**TASK STATEMENT**
Search the entries below for "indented" and copy each matching line.

(Dataset excerpts)
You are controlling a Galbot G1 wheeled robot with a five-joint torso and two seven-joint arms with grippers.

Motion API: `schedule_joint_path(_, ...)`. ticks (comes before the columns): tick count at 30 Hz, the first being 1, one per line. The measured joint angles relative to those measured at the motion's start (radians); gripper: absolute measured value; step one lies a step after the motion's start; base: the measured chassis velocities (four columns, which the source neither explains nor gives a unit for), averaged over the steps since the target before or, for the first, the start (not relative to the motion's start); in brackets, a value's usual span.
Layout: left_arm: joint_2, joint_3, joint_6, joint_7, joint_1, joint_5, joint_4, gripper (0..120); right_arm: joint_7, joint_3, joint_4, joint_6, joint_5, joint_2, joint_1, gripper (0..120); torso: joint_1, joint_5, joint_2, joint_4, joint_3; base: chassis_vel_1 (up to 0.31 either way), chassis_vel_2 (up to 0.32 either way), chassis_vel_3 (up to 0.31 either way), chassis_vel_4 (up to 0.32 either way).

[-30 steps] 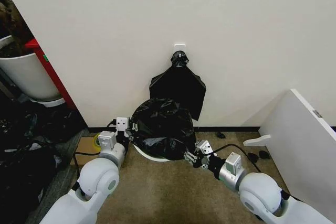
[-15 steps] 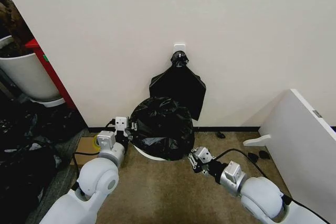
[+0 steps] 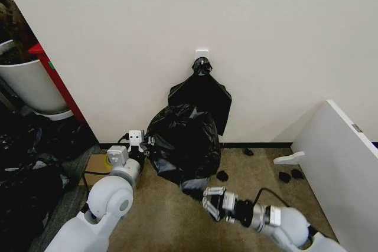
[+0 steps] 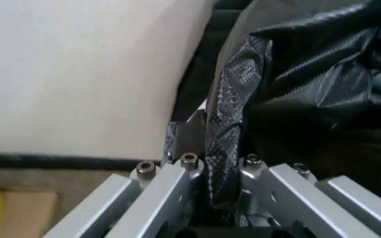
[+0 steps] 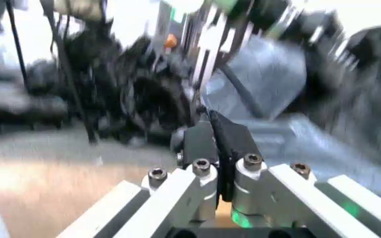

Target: Place the garbage bag over the trash bin.

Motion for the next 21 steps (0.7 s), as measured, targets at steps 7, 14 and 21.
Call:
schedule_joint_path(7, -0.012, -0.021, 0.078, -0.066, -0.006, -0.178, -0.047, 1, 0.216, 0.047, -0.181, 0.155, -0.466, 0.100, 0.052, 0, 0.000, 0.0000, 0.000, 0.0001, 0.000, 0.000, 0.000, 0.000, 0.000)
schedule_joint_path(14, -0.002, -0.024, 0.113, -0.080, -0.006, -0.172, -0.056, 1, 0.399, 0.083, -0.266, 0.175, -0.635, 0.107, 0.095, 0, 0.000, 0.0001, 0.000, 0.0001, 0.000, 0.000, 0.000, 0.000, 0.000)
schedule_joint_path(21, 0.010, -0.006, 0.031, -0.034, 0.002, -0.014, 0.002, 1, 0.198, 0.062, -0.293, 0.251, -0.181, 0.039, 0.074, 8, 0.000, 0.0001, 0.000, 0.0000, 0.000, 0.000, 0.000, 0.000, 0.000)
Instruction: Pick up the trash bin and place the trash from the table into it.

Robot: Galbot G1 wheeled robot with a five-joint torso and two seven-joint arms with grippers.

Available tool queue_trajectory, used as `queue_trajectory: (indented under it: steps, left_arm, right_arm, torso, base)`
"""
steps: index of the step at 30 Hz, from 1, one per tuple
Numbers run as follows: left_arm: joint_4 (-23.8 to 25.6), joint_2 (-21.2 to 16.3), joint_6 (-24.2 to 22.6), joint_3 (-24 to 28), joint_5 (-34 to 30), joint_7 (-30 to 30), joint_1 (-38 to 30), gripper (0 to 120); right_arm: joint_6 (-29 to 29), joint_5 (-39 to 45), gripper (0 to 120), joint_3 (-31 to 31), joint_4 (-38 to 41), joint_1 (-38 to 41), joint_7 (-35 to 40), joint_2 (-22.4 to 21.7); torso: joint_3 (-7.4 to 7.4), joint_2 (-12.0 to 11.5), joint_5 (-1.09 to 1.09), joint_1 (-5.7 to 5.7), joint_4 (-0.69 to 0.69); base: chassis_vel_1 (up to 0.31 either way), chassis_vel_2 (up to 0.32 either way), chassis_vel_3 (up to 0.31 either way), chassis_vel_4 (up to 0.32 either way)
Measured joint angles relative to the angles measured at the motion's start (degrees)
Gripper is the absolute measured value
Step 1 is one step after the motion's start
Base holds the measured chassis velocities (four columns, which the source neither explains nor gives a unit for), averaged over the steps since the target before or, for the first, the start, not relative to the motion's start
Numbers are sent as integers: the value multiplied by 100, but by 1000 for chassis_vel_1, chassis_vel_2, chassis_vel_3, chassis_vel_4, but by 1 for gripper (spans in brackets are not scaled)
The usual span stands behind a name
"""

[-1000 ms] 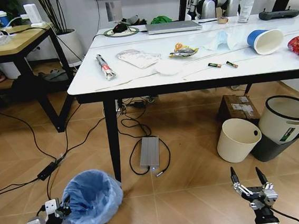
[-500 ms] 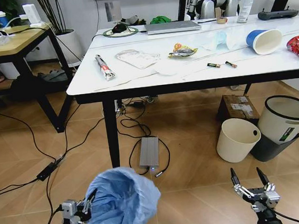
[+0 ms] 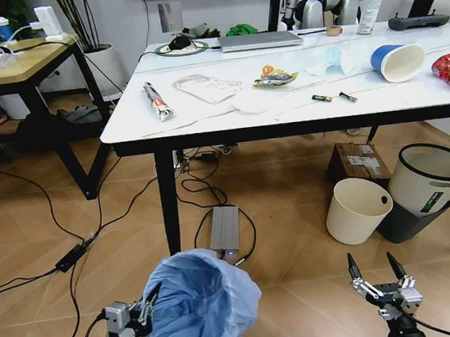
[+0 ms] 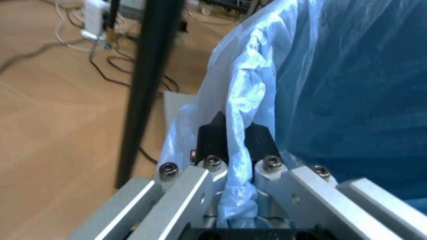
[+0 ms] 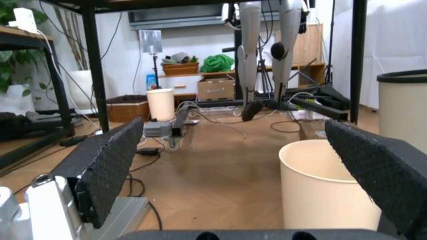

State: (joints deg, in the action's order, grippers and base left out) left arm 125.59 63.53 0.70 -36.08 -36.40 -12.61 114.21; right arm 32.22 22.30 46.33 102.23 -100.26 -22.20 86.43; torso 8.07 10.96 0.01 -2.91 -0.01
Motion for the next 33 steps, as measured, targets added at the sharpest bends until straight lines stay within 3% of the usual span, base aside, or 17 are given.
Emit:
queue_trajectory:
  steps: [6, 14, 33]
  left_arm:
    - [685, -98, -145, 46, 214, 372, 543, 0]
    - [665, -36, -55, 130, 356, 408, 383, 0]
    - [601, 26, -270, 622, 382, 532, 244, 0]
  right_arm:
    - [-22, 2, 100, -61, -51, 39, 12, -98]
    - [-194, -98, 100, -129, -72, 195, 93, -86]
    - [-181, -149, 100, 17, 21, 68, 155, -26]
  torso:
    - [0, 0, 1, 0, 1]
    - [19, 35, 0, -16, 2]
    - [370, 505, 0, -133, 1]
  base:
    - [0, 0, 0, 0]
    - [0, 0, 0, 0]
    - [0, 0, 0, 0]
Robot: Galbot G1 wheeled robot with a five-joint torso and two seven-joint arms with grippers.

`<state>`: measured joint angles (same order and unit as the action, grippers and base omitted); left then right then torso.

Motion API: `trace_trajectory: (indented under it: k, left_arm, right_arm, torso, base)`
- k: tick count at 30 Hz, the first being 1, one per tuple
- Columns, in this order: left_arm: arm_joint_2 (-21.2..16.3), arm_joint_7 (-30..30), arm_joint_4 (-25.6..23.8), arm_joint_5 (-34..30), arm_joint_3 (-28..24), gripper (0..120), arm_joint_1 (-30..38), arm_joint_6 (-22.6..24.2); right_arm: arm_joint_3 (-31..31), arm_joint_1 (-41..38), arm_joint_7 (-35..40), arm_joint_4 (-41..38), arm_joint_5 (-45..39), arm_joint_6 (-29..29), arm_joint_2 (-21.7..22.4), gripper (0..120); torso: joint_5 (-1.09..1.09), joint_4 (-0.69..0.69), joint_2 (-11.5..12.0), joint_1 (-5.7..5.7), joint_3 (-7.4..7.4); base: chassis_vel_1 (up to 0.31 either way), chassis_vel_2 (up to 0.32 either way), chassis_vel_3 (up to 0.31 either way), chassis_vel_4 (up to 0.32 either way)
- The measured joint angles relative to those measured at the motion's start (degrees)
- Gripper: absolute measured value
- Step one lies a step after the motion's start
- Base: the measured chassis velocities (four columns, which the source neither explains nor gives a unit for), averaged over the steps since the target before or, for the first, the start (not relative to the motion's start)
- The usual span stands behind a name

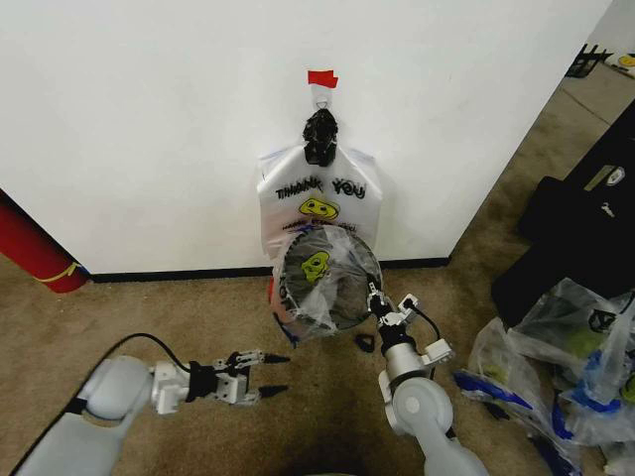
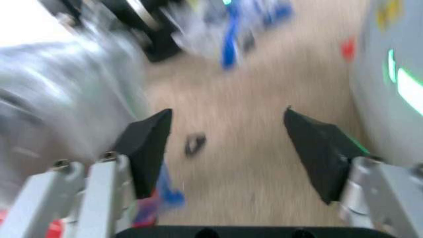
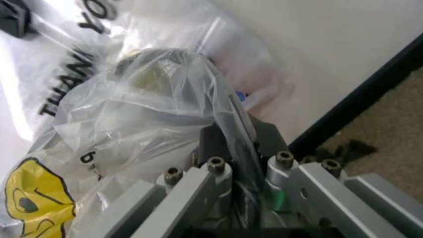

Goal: Pick up the garbage bag from the wall and place it over the trash bin.

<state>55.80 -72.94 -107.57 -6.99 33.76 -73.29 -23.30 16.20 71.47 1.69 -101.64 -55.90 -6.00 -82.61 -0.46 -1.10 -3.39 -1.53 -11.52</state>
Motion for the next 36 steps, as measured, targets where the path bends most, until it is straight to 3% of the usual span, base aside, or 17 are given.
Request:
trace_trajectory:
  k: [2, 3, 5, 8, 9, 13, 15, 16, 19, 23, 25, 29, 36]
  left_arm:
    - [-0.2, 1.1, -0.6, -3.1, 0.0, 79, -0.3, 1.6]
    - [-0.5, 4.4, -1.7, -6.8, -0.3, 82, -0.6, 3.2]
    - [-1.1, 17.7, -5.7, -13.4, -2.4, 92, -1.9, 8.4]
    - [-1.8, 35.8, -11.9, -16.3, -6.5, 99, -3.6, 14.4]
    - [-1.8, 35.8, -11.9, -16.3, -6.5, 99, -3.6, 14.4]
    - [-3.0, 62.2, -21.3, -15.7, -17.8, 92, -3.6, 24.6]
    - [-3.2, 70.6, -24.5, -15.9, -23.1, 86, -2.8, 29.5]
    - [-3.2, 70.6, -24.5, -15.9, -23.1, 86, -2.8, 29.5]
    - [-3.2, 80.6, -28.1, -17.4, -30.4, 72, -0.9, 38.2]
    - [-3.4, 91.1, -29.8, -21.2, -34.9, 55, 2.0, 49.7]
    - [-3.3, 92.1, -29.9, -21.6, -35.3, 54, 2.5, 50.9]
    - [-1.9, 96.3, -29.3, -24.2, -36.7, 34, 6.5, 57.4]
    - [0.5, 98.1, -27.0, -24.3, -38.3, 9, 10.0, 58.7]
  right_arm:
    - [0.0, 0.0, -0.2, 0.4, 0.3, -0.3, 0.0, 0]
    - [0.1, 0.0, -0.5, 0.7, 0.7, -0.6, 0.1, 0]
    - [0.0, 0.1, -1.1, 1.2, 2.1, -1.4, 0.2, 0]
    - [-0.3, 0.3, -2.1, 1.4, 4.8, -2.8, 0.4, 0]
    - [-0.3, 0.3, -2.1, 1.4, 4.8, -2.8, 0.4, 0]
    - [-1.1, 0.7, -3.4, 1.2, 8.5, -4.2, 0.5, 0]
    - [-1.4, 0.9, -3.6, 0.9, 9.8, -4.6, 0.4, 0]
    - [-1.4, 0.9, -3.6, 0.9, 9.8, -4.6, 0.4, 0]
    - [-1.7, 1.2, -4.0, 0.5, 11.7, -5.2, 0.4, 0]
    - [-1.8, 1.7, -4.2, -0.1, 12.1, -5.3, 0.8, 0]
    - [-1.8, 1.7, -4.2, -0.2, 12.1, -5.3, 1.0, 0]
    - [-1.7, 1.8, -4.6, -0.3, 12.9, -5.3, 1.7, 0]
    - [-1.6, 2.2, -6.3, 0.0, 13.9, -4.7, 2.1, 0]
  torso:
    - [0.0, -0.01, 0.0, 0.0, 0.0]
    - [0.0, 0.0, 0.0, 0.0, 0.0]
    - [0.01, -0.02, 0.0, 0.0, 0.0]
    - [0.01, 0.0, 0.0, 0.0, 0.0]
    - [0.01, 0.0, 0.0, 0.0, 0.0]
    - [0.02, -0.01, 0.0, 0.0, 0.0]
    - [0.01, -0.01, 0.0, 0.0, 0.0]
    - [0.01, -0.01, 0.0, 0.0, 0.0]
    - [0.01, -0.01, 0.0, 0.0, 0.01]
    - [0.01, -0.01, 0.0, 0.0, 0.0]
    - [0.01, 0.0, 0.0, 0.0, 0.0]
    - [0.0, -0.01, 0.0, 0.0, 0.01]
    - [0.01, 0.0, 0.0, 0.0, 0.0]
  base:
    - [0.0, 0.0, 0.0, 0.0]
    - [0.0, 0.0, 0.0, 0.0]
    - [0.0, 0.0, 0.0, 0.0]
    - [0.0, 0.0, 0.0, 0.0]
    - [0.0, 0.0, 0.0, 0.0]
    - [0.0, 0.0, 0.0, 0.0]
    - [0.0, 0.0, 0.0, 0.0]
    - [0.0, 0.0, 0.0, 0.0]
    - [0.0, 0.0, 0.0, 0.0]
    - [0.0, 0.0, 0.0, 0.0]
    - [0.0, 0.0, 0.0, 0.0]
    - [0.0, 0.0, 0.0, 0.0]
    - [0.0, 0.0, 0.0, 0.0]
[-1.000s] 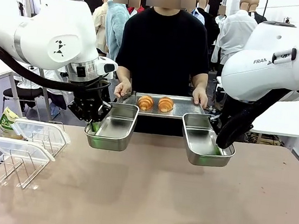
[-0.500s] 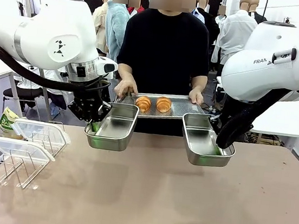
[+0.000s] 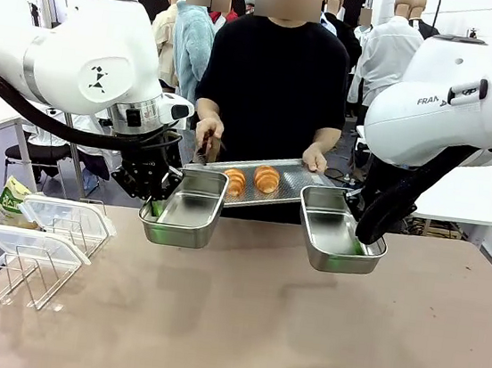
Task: Place the bread in airtight containers.
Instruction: Once an object is inside an Airtight Container , place the container in the center of the table.
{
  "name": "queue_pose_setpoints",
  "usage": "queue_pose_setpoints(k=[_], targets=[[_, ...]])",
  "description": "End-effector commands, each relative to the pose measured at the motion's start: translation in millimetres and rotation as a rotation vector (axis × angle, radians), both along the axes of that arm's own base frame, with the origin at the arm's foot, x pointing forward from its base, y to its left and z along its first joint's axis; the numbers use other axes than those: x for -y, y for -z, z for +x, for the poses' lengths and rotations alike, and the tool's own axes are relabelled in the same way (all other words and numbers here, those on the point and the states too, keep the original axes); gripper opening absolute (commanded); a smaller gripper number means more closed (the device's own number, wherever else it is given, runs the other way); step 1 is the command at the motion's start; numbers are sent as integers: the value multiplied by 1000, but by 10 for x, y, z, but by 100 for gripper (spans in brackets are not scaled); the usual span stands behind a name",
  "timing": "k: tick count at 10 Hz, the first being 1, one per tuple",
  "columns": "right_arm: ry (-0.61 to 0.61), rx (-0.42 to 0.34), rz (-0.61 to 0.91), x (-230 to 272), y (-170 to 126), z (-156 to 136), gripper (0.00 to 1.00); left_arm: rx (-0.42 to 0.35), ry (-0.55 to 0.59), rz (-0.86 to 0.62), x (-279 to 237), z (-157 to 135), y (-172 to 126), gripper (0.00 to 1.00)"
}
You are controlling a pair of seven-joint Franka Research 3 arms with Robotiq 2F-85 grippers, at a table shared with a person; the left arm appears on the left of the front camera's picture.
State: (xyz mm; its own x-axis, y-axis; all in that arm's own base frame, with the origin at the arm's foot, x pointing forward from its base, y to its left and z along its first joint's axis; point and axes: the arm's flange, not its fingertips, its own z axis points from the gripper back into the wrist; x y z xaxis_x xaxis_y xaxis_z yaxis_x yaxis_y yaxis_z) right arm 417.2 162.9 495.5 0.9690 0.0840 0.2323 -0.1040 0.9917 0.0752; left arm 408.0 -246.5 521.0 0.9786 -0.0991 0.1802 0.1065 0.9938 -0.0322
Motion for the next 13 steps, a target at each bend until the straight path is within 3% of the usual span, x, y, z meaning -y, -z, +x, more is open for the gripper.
queue_pose_setpoints(k=[1, 13], targets=[[0, 7, 4, 3, -40, -5, 0, 7, -1, -5, -7, 4, -40, 0], [0, 7, 4, 3, -40, -5, 0, 7, -1, -5, -7, 4, -40, 0]])
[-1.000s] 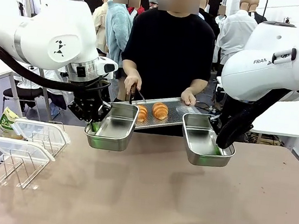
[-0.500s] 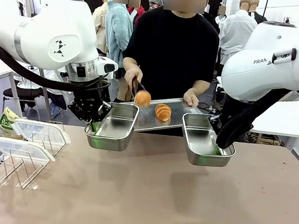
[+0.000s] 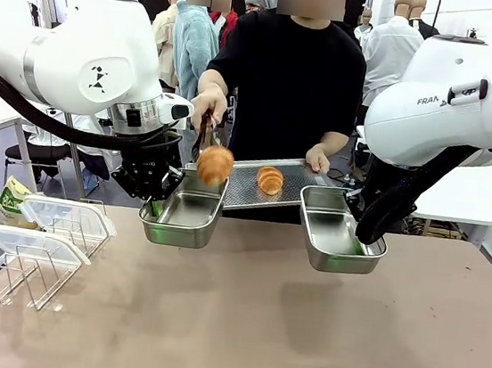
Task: Place the bread in airtight containers.
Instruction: Once an object is inside an Airtight Container , place the container in the center of the table.
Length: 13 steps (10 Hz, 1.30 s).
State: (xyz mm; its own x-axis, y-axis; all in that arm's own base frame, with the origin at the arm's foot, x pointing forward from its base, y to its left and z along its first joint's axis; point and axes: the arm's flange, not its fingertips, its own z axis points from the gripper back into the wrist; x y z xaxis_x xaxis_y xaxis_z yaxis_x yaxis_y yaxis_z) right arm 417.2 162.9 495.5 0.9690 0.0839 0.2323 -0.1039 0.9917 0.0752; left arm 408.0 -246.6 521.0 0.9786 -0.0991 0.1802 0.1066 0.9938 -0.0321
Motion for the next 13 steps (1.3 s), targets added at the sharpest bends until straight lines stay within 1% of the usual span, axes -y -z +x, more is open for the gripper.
queue_pose_setpoints(k=[1, 13], targets=[[0, 7, 4, 3, -40, -5, 0, 7, -1, -5, -8, 4, -40, 0], [0, 7, 4, 3, -40, -5, 0, 7, -1, -5, -8, 4, -40, 0]])
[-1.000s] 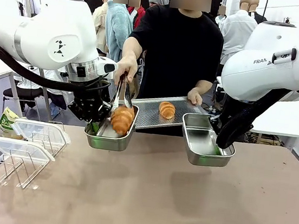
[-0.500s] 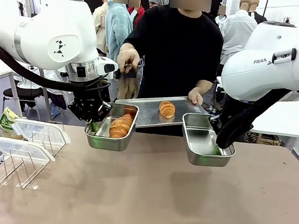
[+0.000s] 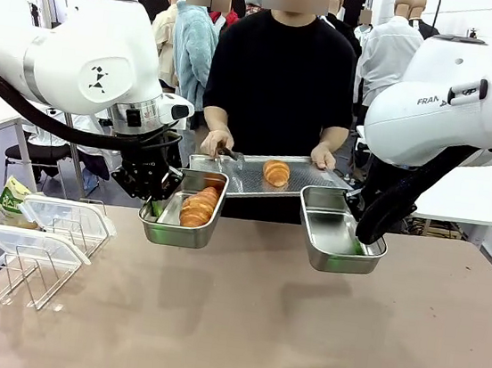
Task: Place the bread in airtight containers.
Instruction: Once an object is inside an Airtight Container , place the container in the center of the table.
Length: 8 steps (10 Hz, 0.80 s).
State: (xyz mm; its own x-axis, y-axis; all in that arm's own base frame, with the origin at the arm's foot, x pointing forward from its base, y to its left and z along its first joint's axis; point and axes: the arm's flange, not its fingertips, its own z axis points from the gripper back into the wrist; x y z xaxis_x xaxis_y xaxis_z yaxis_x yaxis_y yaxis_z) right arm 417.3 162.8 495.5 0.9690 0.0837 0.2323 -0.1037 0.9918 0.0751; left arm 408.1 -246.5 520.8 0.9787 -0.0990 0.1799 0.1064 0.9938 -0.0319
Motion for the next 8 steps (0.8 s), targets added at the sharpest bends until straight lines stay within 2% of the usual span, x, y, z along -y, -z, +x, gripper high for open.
queue_pose_setpoints(k=[1, 8], targets=[[-1, 7, 4, 2, -40, -5, 0, 7, -1, -5, -7, 3, -42, 0], [-1, 7, 4, 2, -40, -5, 0, 7, -1, -5, -7, 3, -42, 0]])
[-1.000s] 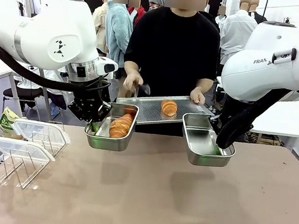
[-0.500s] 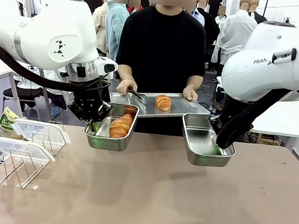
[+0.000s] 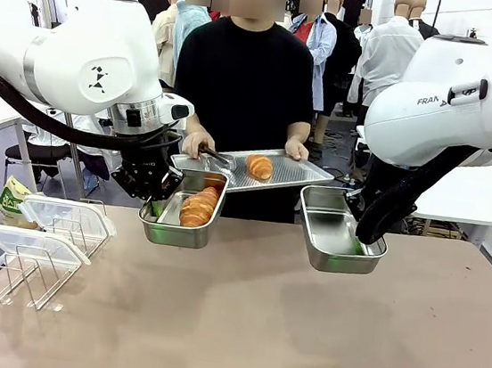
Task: Place the bread in airtight containers.
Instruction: Once an object is inside an Airtight Container , place the container in the center of the table.
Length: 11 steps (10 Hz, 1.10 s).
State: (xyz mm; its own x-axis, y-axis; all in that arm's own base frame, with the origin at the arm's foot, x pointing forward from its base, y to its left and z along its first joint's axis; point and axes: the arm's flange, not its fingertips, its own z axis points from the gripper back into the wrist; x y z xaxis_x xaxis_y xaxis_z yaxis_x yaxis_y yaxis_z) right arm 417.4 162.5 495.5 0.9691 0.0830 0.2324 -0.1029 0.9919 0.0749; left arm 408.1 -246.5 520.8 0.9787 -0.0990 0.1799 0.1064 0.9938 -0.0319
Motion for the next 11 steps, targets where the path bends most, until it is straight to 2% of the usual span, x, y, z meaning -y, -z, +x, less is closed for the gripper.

**TASK ANSWER**
Available tool queue_trajectory, used as `queue_trajectory: (indented under it: steps, left_arm, right_arm, torso, base)`
Motion API: `trace_trajectory: (indented under it: k, left_arm, right_arm, torso, base)`

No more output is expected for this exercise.